- Work item: Repeat exactly the lines from the start of the records below through the line that contains "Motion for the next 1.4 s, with", including both.

Data section Start Marker

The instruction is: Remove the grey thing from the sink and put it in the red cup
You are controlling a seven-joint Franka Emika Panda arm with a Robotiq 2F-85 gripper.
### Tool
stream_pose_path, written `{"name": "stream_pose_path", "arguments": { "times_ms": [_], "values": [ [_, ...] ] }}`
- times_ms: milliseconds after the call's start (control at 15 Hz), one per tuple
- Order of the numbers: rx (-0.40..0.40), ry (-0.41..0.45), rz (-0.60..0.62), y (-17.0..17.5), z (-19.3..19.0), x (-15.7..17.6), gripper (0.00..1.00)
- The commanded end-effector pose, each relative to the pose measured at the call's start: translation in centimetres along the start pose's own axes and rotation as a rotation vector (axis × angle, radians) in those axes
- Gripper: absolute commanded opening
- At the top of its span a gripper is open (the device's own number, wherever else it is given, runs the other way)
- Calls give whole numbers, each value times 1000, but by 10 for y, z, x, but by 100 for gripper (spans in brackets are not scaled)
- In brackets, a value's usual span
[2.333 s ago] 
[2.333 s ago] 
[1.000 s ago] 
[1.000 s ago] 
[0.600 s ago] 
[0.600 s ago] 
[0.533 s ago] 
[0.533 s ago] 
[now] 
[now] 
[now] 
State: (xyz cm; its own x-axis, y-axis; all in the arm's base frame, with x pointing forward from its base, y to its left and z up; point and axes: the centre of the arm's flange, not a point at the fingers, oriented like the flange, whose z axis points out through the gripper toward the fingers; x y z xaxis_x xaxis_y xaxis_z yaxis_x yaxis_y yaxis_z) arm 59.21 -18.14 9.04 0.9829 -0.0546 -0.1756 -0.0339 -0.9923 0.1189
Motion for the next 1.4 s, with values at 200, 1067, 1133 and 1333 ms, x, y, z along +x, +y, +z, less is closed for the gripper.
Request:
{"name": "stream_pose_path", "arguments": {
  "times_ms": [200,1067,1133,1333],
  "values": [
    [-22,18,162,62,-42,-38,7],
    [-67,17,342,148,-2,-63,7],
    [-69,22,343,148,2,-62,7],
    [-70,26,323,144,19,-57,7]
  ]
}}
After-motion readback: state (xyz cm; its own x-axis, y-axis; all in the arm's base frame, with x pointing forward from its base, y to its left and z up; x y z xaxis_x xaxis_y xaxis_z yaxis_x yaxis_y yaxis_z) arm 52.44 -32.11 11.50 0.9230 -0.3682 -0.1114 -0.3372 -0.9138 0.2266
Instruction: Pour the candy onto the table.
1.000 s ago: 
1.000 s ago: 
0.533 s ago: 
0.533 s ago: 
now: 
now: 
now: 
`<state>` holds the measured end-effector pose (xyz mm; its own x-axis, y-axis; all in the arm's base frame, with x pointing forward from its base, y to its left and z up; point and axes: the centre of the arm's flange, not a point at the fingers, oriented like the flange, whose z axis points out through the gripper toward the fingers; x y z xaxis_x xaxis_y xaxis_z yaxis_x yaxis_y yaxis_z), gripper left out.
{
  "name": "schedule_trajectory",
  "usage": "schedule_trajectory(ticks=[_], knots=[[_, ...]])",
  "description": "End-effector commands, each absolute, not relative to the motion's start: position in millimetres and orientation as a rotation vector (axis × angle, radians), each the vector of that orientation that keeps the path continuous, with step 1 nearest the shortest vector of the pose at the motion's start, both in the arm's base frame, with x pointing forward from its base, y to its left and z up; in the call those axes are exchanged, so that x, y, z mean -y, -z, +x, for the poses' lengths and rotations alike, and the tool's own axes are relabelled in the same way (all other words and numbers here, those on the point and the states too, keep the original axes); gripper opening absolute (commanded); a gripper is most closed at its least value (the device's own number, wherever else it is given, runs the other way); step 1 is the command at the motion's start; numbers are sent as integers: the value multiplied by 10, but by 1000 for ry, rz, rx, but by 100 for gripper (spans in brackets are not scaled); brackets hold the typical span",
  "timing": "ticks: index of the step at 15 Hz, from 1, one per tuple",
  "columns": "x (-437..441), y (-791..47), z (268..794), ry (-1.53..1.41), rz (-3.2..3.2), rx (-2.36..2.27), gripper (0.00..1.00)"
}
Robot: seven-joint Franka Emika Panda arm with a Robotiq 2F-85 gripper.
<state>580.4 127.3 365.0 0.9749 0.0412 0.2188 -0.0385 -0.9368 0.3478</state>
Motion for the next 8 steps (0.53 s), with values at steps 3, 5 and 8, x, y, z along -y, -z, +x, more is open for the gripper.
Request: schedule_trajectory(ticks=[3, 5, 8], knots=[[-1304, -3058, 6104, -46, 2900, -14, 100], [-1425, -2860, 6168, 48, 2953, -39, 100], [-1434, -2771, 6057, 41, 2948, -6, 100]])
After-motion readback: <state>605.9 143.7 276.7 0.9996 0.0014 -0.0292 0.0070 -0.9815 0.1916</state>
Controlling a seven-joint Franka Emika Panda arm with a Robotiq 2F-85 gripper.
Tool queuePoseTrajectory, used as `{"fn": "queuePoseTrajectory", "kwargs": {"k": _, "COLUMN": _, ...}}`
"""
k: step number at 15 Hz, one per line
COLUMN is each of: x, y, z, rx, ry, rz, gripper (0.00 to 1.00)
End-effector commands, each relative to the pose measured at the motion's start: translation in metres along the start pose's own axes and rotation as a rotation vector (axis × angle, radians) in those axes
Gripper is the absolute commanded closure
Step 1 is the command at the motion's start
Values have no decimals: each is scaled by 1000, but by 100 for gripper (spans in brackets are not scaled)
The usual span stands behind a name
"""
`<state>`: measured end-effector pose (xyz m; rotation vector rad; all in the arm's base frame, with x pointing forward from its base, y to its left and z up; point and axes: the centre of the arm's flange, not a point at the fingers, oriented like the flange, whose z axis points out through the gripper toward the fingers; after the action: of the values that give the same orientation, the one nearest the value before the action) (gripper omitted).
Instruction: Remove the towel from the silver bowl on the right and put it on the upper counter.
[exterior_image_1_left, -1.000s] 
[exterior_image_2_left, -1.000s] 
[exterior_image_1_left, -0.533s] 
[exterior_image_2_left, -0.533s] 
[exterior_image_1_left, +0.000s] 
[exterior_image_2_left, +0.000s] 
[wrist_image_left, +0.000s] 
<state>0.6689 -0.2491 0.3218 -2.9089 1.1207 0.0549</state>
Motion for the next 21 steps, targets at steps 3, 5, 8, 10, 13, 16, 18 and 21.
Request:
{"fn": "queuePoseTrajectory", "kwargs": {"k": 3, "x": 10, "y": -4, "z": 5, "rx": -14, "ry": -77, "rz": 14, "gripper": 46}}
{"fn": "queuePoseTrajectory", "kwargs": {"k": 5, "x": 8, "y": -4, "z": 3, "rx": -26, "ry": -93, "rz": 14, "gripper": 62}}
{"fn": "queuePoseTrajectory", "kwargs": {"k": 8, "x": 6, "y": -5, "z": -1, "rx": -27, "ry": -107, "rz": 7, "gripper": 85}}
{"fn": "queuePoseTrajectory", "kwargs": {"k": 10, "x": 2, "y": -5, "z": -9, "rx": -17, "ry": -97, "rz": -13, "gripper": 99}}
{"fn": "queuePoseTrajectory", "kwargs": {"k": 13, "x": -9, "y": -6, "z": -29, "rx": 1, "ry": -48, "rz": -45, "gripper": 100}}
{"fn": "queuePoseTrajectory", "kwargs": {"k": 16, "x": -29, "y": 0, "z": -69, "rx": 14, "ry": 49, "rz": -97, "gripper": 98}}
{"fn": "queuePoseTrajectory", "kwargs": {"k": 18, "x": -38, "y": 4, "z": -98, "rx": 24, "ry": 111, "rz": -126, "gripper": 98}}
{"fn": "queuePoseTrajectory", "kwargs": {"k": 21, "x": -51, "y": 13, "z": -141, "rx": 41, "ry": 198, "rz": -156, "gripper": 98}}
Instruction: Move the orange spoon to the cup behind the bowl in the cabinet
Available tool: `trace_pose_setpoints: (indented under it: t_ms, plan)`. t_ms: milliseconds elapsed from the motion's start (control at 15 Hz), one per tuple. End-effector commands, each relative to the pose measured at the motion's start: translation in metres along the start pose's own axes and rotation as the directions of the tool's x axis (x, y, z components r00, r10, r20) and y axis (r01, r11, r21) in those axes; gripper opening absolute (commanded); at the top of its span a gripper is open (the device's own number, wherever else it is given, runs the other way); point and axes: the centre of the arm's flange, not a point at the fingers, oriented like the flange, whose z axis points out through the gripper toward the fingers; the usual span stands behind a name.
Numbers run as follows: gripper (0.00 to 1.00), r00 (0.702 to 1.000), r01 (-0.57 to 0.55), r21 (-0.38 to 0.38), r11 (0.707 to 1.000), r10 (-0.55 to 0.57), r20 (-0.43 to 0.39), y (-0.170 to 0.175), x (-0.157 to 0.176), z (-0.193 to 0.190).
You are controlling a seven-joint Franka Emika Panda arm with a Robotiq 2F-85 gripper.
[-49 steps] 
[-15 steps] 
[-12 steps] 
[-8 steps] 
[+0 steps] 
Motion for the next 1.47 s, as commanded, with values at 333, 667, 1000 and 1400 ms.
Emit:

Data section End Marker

- Your response:
The instruction is: Remove the grey thing from the sink and put it in the red cup
You are controlling a seven-joint Franka Emika Panda arm with a Robotiq 2F-85 gripper.
### Tool
stream_pose_path, written `{"name": "stream_pose_path", "arguments": { "times_ms": [_], "values": [ [_, ...] ] }}`
- times_ms: milliseconds after the call's start (control at 15 Hz), one per tuple
- Order of the numbers: rx (-0.40..0.40), ry (-0.41..0.45), rz (-0.60..0.62), y (-17.0..17.5), z (-19.3..19.0), x (-15.7..17.6), gripper (0.00..1.00)
- The commanded end-effector pose, each relative to the pose measured at the call's start: translation in centimetres along the start pose's own axes and rotation as a rotation vector (axis × angle, radians) in those axes
- Gripper: absolute commanded opening
- At the top of its span a gripper is open (the device's own number, wherever else it is given, runs the other way)
- Calls give whole numbers, each value times 1000, but by 10 for y, z, x, but by 100 for gripper (spans in brackets are not scaled)
- In brackets, a value's usual span
[2.333 s ago] 
[2.333 s ago] 
[1.000 s ago] 
[1.000 s ago] 
[0.600 s ago] 
[0.600 s ago] 
[0.533 s ago] 
[0.533 s ago] 
[now] 
[now] 
[now] 
State: (xyz cm; its own x-axis, y-axis; all in the arm's base frame, with x pointing forward from its base, y to its left and z up; point and axes: the centre of the arm's flange, not a point at the fingers, oriented like the flange, whose z axis points out through the gripper toward the fingers; x y z xaxis_x xaxis_y xaxis_z yaxis_x yaxis_y yaxis_z) arm 59.21 -18.14 9.04 0.9829 -0.0546 -0.1756 -0.0339 -0.9923 0.1189
Motion for the next 1.4 s, with values at 200, 1067, 1133 and 1333 ms, x, y, z along +x, +y, +z, less is closed for the gripper.

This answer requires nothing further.